Я полагал, что посмертный разбег моей мысли скоро выдохнется, но, по-видимому, мое воображение при жизни было так мощно, так пружинисто, что теперь хватало его надолго. Оно продолжало разрабатывать тему выздоровления и довольно скоро выписало меня из больницы. Я вышел на улицу — реставрация берлинской улицы удалась на славу — и поплыл по панели, осторожно и легко ступая еще слабыми, как бы бесплотными ногами. И думал я о житейских вещах, о том, что надо починить часы и достать папиросы, о том, что у меня нет ни гроша. Поймав себя на этих думах, — не очень, впрочем, тревожных, — я живо вообразил тот телесного цвета с карей тенью билет, который я разорвал перед самоубийством, и мое тогдашнее ощущение свободы, безнаказанности. Теперь, однако, поступок мой приобретал некоторое мстительное значение, и я был рад, что ограничился только печальной шалостью, а не вышел куролесить на улицу, так как я знал теперь, что после смерти земная мысль, освобожденная от тела, продолжает двигаться в кругу, где все по-прежнему связано, где все обладает сравнительным смыслом, и что потусторонняя мука грешника именно и состоит в том, что живучая его мысль не может успокоиться, пока не разберется в сложных последствиях его земных опрометчивых поступков.

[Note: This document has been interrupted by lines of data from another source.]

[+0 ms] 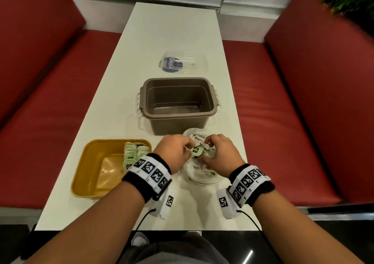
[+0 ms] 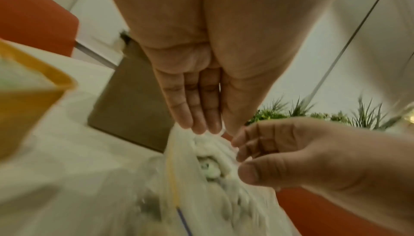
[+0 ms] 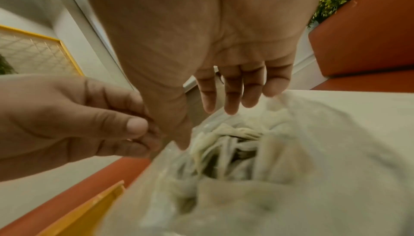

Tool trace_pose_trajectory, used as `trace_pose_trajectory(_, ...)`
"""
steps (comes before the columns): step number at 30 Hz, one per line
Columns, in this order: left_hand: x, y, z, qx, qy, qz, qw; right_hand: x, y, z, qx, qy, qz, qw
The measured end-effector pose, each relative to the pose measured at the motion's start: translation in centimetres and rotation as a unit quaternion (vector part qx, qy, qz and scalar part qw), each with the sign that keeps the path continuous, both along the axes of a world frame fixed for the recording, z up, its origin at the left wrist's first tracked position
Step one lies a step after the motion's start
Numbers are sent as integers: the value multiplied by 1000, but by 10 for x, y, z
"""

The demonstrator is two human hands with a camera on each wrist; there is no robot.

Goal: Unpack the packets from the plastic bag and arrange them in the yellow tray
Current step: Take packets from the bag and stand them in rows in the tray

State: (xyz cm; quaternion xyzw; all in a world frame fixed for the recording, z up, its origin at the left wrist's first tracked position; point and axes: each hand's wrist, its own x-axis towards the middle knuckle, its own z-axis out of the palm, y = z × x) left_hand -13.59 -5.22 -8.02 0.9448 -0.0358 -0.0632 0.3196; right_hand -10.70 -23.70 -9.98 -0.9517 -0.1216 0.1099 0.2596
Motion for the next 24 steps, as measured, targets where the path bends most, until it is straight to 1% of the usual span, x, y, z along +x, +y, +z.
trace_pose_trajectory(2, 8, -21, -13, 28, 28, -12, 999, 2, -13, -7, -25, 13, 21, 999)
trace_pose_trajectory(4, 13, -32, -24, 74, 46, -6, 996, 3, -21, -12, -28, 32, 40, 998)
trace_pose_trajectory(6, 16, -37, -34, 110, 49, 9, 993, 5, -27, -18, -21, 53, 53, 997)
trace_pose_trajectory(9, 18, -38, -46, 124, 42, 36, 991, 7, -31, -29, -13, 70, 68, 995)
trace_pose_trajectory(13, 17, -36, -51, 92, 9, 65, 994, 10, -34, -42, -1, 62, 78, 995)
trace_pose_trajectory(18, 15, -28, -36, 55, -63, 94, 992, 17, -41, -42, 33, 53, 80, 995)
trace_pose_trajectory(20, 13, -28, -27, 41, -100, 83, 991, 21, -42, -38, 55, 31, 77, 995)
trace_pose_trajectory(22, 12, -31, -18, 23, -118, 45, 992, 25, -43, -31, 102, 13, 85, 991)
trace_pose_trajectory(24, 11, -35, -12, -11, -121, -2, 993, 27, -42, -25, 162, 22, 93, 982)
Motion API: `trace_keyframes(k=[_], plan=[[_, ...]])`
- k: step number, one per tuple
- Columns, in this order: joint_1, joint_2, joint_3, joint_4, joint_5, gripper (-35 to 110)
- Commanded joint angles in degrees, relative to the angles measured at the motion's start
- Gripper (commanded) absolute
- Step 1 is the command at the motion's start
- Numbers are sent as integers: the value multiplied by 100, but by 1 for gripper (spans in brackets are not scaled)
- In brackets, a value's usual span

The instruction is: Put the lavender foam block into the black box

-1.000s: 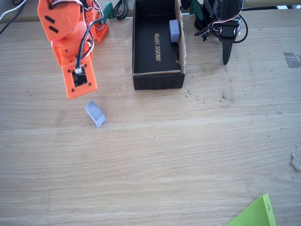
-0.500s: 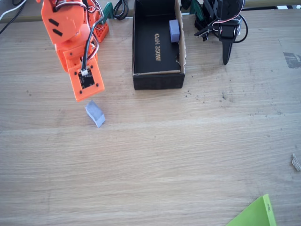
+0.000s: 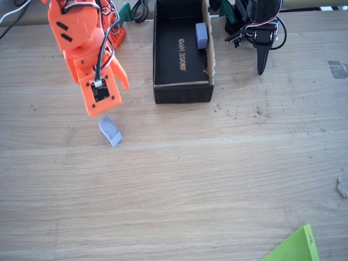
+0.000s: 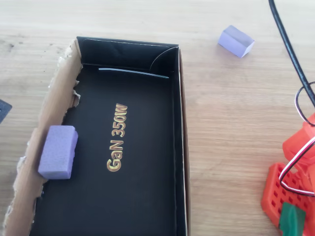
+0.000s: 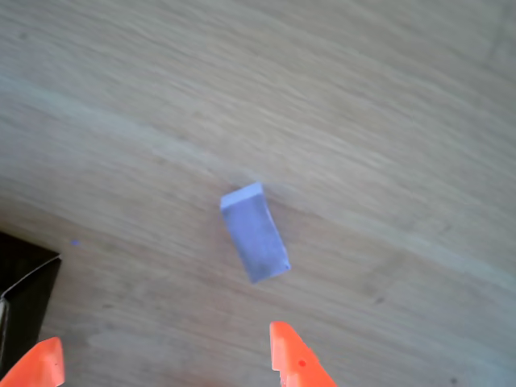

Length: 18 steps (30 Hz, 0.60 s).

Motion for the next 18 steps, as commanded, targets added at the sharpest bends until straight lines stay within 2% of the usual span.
trace_keyframes(k=[1,18], plan=[[158,97,-202,62,-97,35],[202,-413,-246,53,-229,35]])
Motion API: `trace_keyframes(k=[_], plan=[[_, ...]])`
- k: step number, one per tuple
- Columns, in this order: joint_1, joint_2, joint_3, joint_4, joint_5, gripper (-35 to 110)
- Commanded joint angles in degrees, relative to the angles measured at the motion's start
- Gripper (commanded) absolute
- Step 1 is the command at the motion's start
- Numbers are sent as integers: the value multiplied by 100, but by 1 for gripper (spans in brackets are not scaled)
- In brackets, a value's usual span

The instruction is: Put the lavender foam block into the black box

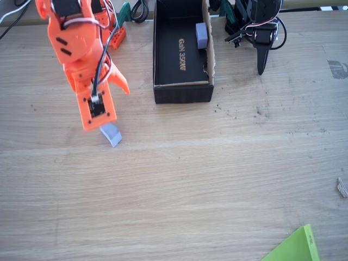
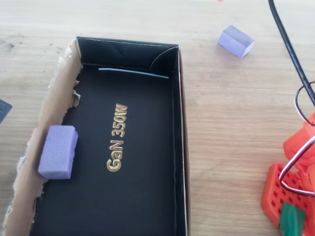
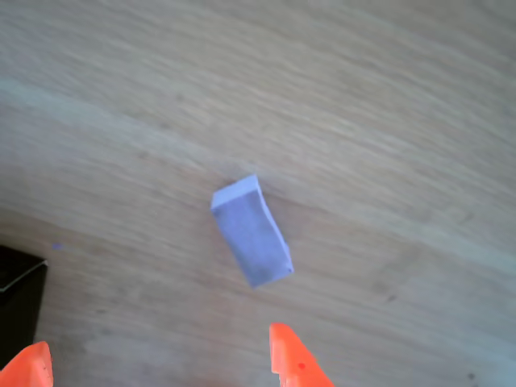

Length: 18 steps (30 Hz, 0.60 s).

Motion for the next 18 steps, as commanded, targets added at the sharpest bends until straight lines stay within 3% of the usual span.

Я шел по знакомым улицам, и все было очень похоже на действительность, и ничто, однако, не могло мне доказать, что я не мертв, и что все это не загробная греза. Я видел себя со стороны, тихо идущим по панели, — я умилялся и робел, как еще неопытный дух, глядящий на жизнь чем-то знакомого ему человека.
Плавное, машинальное стремление привело меня к лавке Вайнштока.